For data normalization, 1 column per plate (16 wells) contained 50 nL of a 100-µM E2 solution in 100% DMSO as “positive” control (c_max), giving a final E2 concentration of 1000 nM in the 5-µL assay. Another column was filled with 50 nL 100% DMSO to yield the “negative” control (c₀).

Calculations and definitions

Data are depicted as ratiometric measurements of donor and acceptor fluorescence. The ratio is calculated by division of the emissions from fluorescence channels A (either fluorescein at 520 nm or Dy at 665 nm) and B (terbium at 495 nm or 620 nm). By the use of this simple internal correction, inaccuracies during measurement or liquid handling can be significantly compensated.

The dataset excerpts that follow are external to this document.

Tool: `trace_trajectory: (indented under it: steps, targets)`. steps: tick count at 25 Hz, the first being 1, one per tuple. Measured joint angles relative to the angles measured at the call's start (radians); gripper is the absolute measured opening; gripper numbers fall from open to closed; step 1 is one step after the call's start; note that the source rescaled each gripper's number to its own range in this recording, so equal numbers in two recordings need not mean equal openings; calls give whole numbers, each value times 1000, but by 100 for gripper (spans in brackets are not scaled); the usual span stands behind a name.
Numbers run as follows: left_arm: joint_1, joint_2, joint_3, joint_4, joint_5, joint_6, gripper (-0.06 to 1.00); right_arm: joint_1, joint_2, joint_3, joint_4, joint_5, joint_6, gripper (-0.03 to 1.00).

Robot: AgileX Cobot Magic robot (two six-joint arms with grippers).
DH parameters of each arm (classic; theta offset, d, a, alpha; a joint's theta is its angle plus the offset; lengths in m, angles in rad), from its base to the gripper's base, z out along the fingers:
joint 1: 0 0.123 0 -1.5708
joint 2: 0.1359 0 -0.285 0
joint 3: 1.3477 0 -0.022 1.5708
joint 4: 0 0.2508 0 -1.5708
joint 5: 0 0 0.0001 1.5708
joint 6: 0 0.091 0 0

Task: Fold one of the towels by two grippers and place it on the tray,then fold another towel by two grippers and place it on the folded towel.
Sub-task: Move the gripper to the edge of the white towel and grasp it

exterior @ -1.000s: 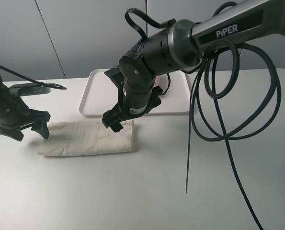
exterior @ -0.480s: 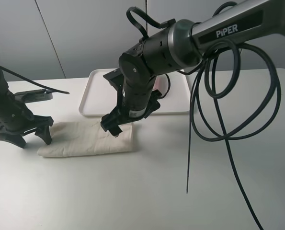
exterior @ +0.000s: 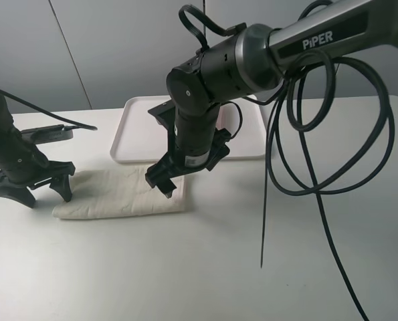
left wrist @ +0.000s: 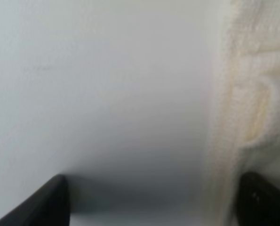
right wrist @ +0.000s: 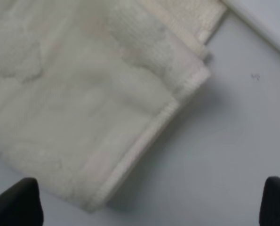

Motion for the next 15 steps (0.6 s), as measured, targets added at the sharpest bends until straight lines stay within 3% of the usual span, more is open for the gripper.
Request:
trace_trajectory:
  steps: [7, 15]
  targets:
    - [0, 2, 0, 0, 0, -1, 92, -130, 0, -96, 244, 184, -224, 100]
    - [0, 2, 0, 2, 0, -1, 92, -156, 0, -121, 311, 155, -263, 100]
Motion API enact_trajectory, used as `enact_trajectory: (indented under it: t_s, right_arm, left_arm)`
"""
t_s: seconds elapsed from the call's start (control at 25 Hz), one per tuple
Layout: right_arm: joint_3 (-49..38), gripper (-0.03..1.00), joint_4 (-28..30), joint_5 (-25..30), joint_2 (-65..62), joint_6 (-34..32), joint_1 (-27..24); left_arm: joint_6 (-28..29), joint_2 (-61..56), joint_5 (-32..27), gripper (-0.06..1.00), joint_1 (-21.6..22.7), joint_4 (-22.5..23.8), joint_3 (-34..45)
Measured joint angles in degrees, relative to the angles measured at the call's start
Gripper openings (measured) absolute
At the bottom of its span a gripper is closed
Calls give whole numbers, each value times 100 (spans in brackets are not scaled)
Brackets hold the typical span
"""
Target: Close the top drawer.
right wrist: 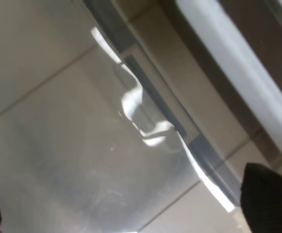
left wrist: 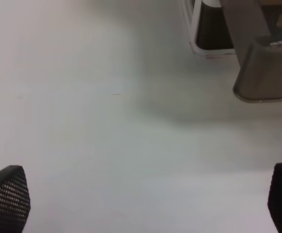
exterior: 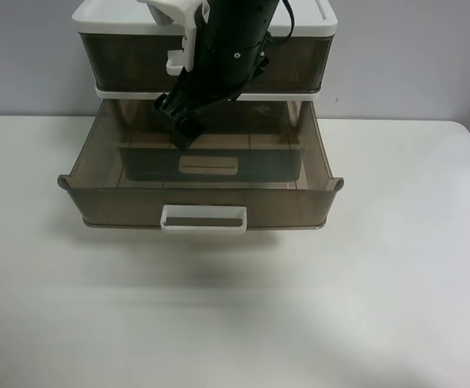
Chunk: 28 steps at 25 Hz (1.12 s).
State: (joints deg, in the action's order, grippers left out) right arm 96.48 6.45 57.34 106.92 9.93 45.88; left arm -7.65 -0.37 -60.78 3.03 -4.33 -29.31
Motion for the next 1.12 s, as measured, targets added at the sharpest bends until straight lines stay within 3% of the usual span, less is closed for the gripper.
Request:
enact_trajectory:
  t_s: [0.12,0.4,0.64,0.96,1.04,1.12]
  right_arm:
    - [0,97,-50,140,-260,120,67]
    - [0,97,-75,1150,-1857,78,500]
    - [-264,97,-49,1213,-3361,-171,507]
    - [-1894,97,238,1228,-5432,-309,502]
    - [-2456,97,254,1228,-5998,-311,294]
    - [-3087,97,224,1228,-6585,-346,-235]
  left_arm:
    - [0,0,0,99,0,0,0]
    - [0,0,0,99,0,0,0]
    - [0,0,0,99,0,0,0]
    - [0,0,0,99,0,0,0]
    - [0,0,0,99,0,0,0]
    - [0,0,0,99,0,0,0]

The relation of signal to background (S/B) is calculated as a quotient of the maximal divided by the minimal signal. For the binding assay (MX520), the maximal signal is represented by the unstimulated control, whereas full displacement at saturating concentrations of estradiol give the minimal signal (equals background).

Because the peptide is not recruited without estradiol, the relations are inverse for the recruitment assay (MX665).

The Z′ factor was calculated as published before.²³

Normalization method

Measurement data of the 2 different readouts, binding and recruitment, were normalized to the controls c_max and c₀ to visualize results in a comparable fashion.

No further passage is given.